_PROBLEM_. Report each line below that carries the word "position".

*** Opening DATA SHOWN ***

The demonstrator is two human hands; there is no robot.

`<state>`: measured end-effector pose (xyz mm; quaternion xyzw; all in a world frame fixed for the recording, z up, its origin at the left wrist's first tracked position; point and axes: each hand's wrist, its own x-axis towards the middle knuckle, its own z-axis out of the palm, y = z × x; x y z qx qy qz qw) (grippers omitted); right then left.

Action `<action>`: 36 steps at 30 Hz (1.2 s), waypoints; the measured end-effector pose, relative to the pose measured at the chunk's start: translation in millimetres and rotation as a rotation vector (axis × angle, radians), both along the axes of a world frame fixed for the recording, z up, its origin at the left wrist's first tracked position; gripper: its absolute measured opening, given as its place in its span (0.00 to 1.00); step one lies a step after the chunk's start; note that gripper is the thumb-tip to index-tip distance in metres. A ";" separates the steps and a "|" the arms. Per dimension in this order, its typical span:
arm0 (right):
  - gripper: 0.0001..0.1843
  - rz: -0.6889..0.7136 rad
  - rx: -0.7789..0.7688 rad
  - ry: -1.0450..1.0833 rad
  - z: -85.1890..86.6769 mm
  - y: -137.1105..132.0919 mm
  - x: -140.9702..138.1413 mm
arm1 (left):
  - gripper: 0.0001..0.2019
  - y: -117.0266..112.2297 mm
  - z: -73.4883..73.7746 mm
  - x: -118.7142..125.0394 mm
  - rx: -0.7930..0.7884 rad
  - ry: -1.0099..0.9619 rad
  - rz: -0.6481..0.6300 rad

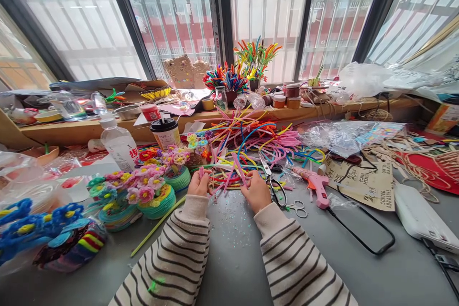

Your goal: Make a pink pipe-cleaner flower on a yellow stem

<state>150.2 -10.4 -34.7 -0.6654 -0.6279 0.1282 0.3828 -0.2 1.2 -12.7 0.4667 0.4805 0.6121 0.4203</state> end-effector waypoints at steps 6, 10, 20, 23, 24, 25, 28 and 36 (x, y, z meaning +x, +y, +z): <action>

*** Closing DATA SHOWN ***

_SOLUTION_.
`<state>`: measured end-effector pose (xyz mm; quaternion xyzw; all in a world frame fixed for the recording, z up, its origin at the left wrist's first tracked position; point and axes: each hand's wrist, its own x-axis towards the middle knuckle, its own z-axis out of the palm, y = z × x; x y z qx qy qz qw) (grippers omitted); right then left.
Action `<action>`: 36 steps at 30 Hz (1.2 s), waypoints; the measured end-effector pose, relative to the pose measured at the chunk's start: translation in millimetres and rotation as a rotation vector (axis × angle, radians), both along the axes of a world frame fixed for the recording, z up, its origin at the left wrist's first tracked position; gripper: its absolute measured opening, given as its place in its span (0.00 to 1.00); step one lies a step after the chunk's start; note that gripper is the thumb-tip to index-tip distance in metres. A ";" separates the steps and a "|" the arms. Per dimension in this order, its typical span:

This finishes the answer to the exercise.